## [Supplied information]
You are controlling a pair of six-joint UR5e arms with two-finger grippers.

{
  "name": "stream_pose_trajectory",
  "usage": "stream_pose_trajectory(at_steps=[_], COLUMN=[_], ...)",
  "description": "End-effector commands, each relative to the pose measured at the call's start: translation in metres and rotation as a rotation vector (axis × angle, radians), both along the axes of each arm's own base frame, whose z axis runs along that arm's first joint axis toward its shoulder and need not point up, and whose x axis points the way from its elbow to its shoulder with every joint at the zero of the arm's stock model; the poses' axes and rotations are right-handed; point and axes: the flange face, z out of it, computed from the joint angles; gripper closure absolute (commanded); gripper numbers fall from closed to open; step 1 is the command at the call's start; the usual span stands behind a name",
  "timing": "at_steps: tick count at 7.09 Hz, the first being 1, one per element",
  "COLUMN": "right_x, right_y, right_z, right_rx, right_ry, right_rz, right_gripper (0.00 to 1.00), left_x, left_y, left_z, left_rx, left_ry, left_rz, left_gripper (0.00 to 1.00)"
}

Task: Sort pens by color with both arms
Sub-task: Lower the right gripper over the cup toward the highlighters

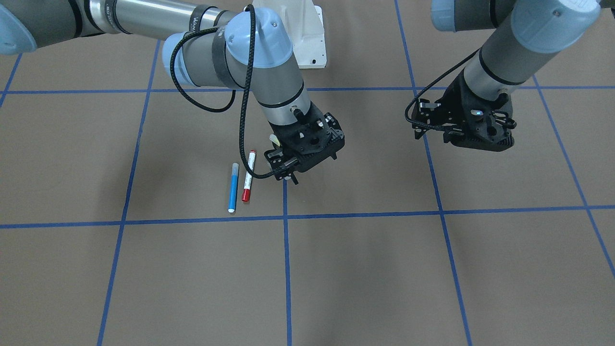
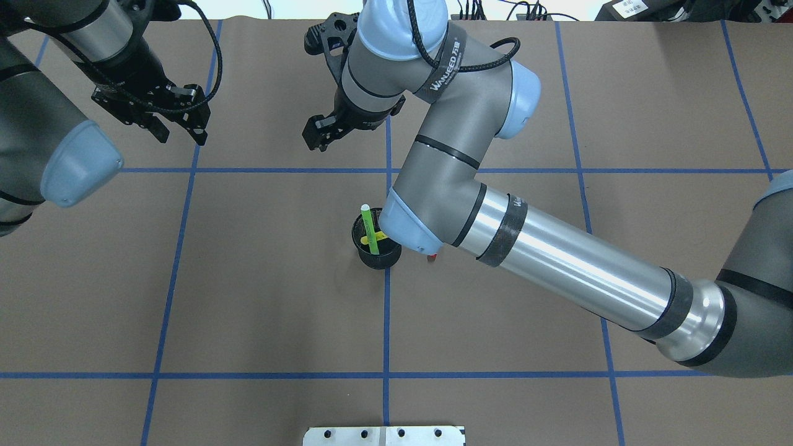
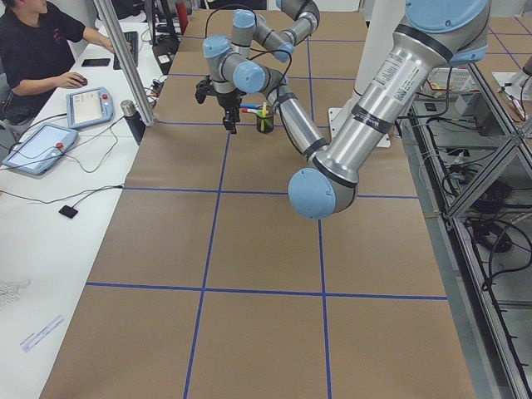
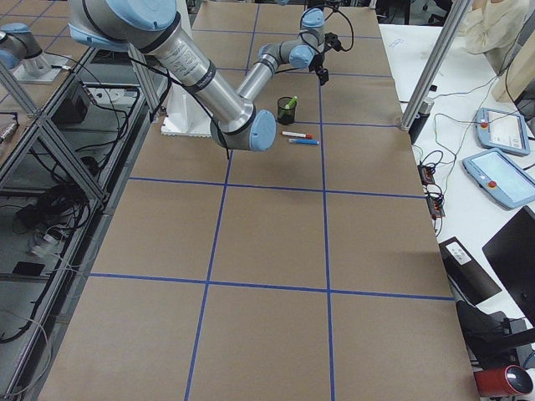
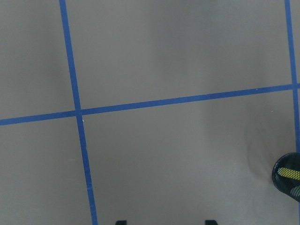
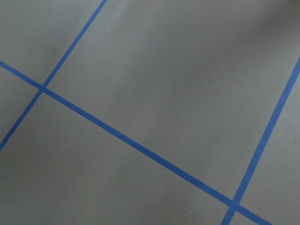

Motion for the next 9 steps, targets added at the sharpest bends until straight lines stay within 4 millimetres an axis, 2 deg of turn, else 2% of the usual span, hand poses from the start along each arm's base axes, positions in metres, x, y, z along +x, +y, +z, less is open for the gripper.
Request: stream_pose_trajectory(at_steps=[1, 2, 3, 4, 5, 6, 9], right_x=[-0.014, -0.024, -0.037, -0.041, -0.041, -0.042, -0.041], right_y=[0.048, 0.064, 0.076, 0.081, 0.083, 0.082, 0.081], right_z=[0.030, 0.029, 0.036, 0.038, 0.045, 0.064, 0.067], right_rx=[0.087, 0.103, 0.108, 0.110, 0.122, 0.091, -0.004], right_ry=[0.009, 0.011, 0.026, 0.023, -0.011, -0.018, -0.050], right_rz=[0.022, 0.021, 0.024, 0.029, 0.030, 0.046, 0.092], right_gripper=[0.04, 0.04, 0.07, 0.12, 0.13, 0.15, 0.15], left_x=[-0.001, -0.001, -0.003, -0.004, -0.006, -0.007, -0.009], left_y=[0.000, 0.000, -0.001, -0.001, 0.000, 0.001, 0.004], left_z=[0.000, 0.000, -0.001, -0.001, -0.001, -0.003, -0.005], left_rx=[0.000, 0.002, 0.003, 0.000, 0.004, 0.007, 0.000], left_ry=[0.000, 0.000, 0.001, -0.001, 0.001, 0.003, -0.001], left_rz=[-0.002, -0.001, -0.004, -0.006, -0.006, -0.006, -0.006], left_gripper=[0.36, 0.36, 0.36, 0.36, 0.36, 0.36, 0.36])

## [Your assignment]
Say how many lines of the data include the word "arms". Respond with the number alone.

## [Problem solution]
2